Interesting, there was recently a somewhat related question posed here.
Using my experience from that question I can give a pretty large group of answers for problem 1. Pubbfr nal z, naq nffvta n ahzore bs pbvaf tvira ol n ovabzvny qvfgevohgvba jvgu a=z naq fbzr c xabja gb Obo, fb gung vg'f nf vs lbh syvccrq na vaqrcraqrag pbva sbe rnpu rairybcr.
2 is a bit tricky, since perfect mathematicians don't just eliminate the obviously wrong, they also update against the unlikely but right. Bayes' rule says that if you get a coin, you multiply your probabilities by P(got coin | X envelopes filled)/P(got coin). P(got coin) is 1/2, your chance of getting a coin if there are X coins is X/m, and your prior that there's X coins is 1/(m+1) (since 0 is a valid number of coins too). So after getting a coin, the hypothesis that there are X envelopes with coins in them gets probability 2X/m 1/(m+1).
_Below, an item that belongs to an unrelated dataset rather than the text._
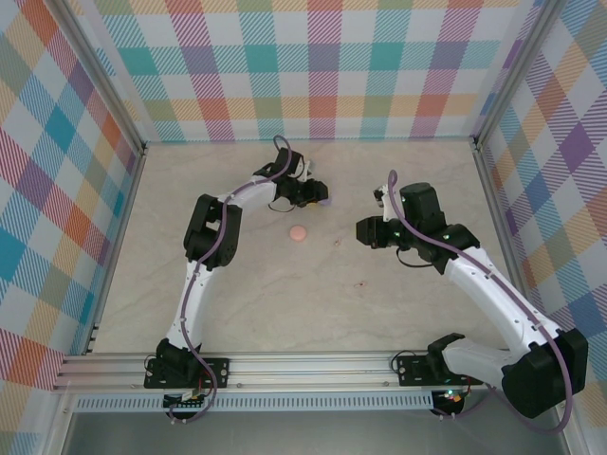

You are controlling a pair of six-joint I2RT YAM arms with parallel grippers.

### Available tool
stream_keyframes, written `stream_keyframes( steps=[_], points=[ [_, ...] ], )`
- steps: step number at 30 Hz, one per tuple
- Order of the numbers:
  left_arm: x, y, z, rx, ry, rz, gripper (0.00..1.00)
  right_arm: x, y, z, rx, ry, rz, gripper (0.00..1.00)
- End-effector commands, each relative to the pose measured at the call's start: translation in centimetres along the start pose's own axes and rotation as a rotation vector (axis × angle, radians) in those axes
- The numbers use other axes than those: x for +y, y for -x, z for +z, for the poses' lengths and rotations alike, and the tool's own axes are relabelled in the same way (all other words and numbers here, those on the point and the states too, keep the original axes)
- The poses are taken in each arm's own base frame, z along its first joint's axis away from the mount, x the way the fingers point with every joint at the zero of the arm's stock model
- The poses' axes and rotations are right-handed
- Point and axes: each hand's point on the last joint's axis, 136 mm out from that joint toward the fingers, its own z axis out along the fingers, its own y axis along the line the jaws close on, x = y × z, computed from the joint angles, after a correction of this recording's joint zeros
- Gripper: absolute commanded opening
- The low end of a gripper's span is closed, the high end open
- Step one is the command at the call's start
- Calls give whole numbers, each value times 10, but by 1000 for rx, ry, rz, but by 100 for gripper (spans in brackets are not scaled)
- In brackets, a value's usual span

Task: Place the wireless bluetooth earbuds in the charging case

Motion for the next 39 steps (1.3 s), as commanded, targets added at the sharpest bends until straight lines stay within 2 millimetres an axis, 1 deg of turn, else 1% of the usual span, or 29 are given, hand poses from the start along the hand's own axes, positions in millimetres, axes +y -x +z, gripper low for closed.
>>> stream_keyframes(
  steps=[1, 3, 5, 9, 14, 16, 18, 21, 23, 25, 28, 30, 32, 35, 39],
  points=[
    [27, 3, -7, -12, 126, -35, 51, -3, -7, 3, 23, -8, 12, 26],
    [30, 7, -15, -36, 160, -21, 56, -4, -7, 3, 24, -13, 12, 26],
    [30, 12, -24, -66, 195, 1, 59, -5, -8, 4, 29, -16, 13, 26],
    [23, 19, -49, -107, 245, 64, 60, -8, -10, 7, 37, -26, 16, 26],
    [25, 22, -90, -164, 376, 115, 60, -15, -13, 12, 53, -54, 22, 26],
    [25, 16, -101, -159, 403, 113, 60, -19, -14, 14, 58, -70, 25, 27],
    [23, 4, -109, -126, 425, 134, 60, -23, -15, 16, 66, -88, 28, 27],
    [30, -17, -118, -82, 531, 172, 64, -30, -16, 20, 73, -121, 30, 29],
    [33, -33, -118, -52, 567, 205, 66, -34, -18, 23, 81, -136, 29, 30],
    [37, -46, -115, -24, 565, 198, 66, -38, -18, 27, 90, -149, 30, 31],
    [39, -57, -109, -6, 536, 193, 66, -42, -21, 36, 113, -150, 35, 31],
    [40, -58, -106, 6, 529, 204, 64, -42, -24, 44, 133, -132, 44, 31],
    [38, -58, -100, 30, 501, 224, 60, -39, -28, 52, 156, -99, 60, 31],
    [39, -56, -90, 63, 490, 239, 57, -38, -34, 62, 181, -65, 86, 31],
    [44, -54, -83, 92, 491, 236, 51, -37, -38, 68, 197, -40, 107, 32]
  ],
)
Gut check stop. This means that for m=2, Bob would say, P(0) = 0, P(1) = 1/3, and P(2) = 2/3 after getting one coin. Looks right.
Each hypothesis leads to an expected value of (X-1)/(m-1). So we take the sum of 2X(X-1) / (m-1)m(m+1) (thanks wolfram) to get 2/3. No matter the m, the expected value for the second draw is 2/3! It's Laplace's rule of succession! Cool, huh? I'm going and giving damang an upvote just for how helpful his post was for this one. Shame about it making the problem unanswerable :P
EDIT: part two was answering the wrong question, see comment.
Each hypothesis leads to an expected value of (X-1)/(m-1)
(X-1)/m, because the emptied envelope is shuffled back into the set.
This went over well in the xkcd logic puzzle forum (my hand was not removed), so I thought I'd try it here. It came to me in a dream, so by solving it you may be helping to summon an elder god or something.
Bob replies, "That depends on what random function you used to choose how many envelopes to fill. If you, say, flipped m coins and put each one that came up heads in an envelope, the expected value is $.50."
Alice explains what her random function was, and Bob calculates the expected value. For kicks, he pays her that amount, and she lets him pick a random envelope. It has a coin in it! Bob pockets the coin. Alice then takes the now-empty envelope back, and shuffles it into the others. "Congratulations," she says. "So, what's the expected value of playing the game again, now that there's one fewer coin?"
"Same as before," Bob replies.
Problem 1: Give a value for m and a random function for which this makes sense (there are many).